XOR Arbiter PUF (XOR APUF) was introduced as a security enhancement of the APUF design. It XORs multiple parallel APUF response bits together to form a response bit of the XOR APUF. XOR APUF has been considered a promising candidate for secure strong PUF design since their introduction in 2007 [17] until Becker presented a reliability-based ML modeling attack that linearly scales with respect to the number of the underlying APUFs in 2015 [1]. The reliability-based attack relies on the fact that the reliability of a CRP under the measurement noise reveals whether the response is close to the response decision boundary where the value of the response bit will be flipped. This extra information allows attackers to implement a divide-and-conquer strategy to attack individual APUFs in an XOR APUF, rather than the whole XOR APUF [1].
One limitation of the reliability-based attack is that it has to access the reliability information of individual CRPs by repeated measurement.
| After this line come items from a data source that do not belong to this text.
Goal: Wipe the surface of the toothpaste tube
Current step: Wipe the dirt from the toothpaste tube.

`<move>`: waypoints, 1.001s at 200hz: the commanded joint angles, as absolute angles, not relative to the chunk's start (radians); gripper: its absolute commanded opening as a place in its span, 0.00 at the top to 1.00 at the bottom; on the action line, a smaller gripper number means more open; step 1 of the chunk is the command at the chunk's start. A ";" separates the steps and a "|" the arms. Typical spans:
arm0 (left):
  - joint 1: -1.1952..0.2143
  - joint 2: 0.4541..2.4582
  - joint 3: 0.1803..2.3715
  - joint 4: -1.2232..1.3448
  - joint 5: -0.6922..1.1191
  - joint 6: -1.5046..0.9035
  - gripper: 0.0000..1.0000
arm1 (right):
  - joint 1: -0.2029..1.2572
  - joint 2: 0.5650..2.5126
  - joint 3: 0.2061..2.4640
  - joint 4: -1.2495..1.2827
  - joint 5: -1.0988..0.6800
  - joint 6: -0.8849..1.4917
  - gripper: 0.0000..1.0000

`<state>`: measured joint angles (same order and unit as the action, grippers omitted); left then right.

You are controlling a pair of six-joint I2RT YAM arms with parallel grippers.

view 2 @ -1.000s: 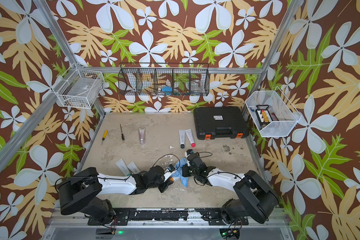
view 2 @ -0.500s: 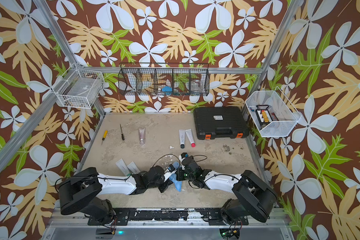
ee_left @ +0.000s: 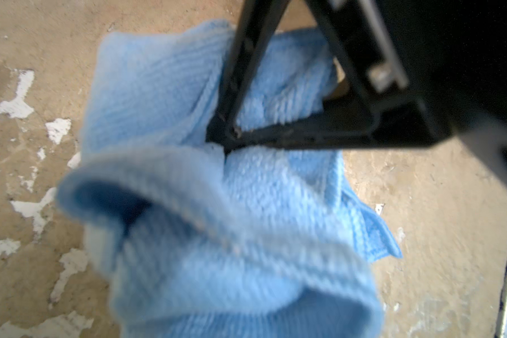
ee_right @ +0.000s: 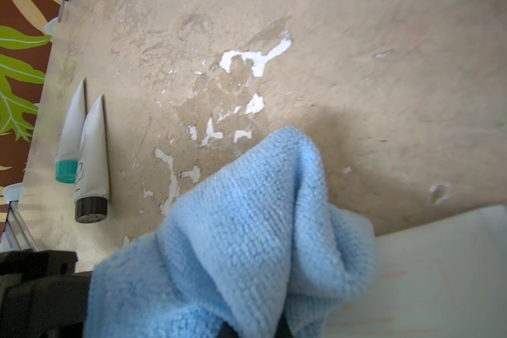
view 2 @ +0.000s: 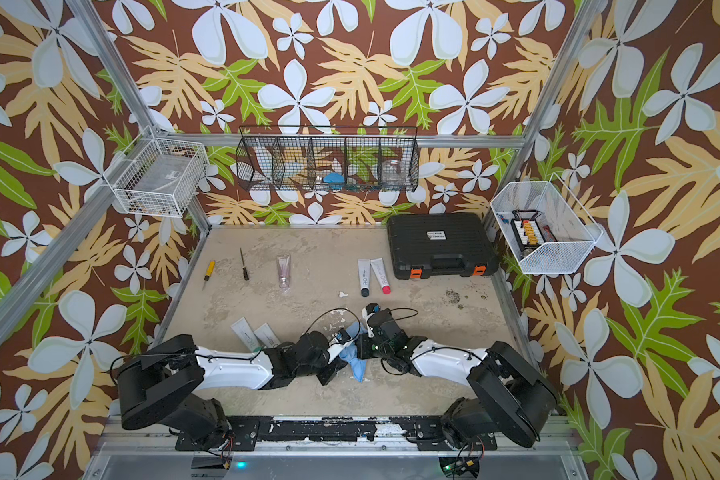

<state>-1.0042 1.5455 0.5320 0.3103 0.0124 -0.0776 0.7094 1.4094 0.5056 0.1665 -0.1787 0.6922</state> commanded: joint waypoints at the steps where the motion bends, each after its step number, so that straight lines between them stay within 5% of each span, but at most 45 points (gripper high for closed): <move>1: -1.002 1.546 0.539 0.307 -0.037 -0.084 0.79 | 0.664 1.401 0.488 0.010 -0.123 0.631 1.00; 110: -1.001 1.546 0.540 0.304 -0.034 -0.084 0.79 | 0.429 1.341 0.469 -0.041 -0.104 0.511 1.00; 200: -1.002 1.552 0.543 0.306 -0.029 -0.084 0.79 | 0.459 1.362 0.473 0.009 -0.193 0.537 1.00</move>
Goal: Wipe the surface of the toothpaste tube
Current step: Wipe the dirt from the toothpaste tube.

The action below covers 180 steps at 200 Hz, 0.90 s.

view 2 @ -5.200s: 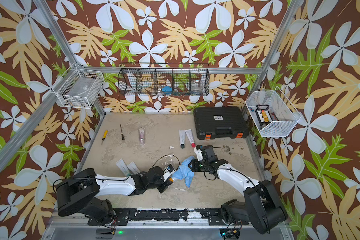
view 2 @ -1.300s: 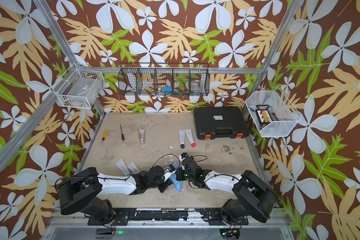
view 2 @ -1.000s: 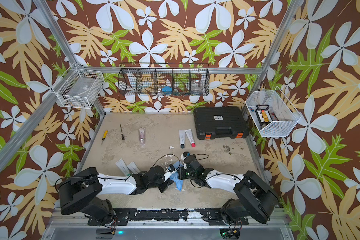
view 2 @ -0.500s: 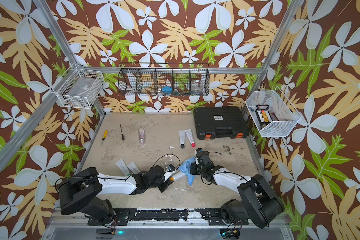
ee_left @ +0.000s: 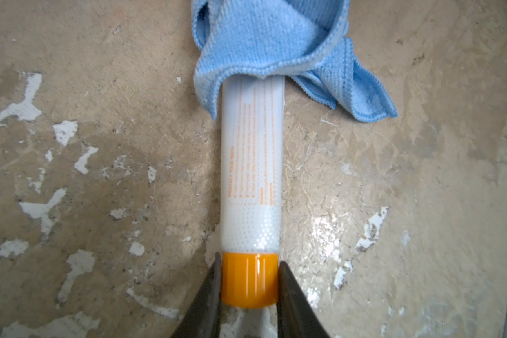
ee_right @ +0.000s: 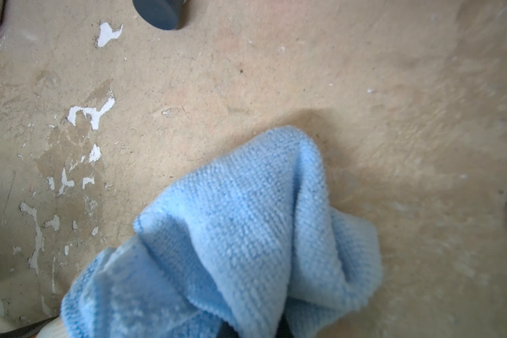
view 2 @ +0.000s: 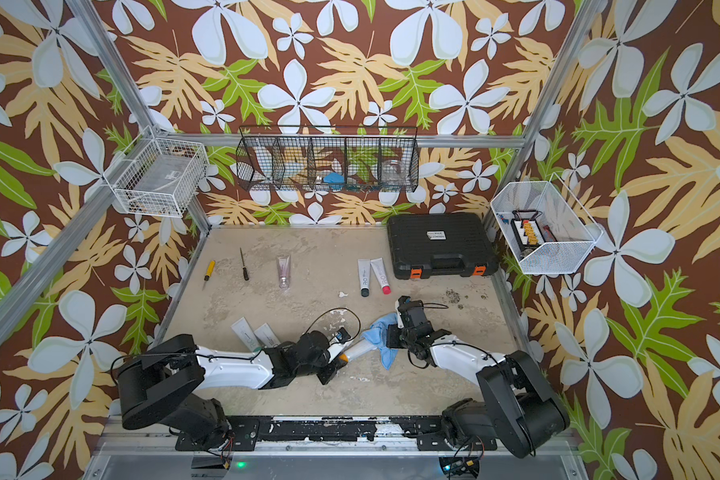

Following this line of thinking, countermeasures have been proposed to thwart or prevent the leakage of reliability information by designing super reliable XOR APUFs [20] or blocking repeated measurements using an access control interface [9].
Although large noisy XOR APUF has been shown vulnerable [1], no attack is known to be able to model large noise-free XOR APUF successfully. In this paper, we show that, for the first time, the XOR APUF can be modeled when it is impossible to collect the reliability information of CRPs. Therefore, the XOR APUF design is completely broken in both reliable and unreliable cases. Note that the proposed attack requires the attackers to choose the challenges applied to the PUF; however, it does not mean that we assume a stronger adversarial model than the reliability-based attack because the reliability-based attack is also one kind of chosen challenge attack, as it chooses to measure the same CRPs repeatedly.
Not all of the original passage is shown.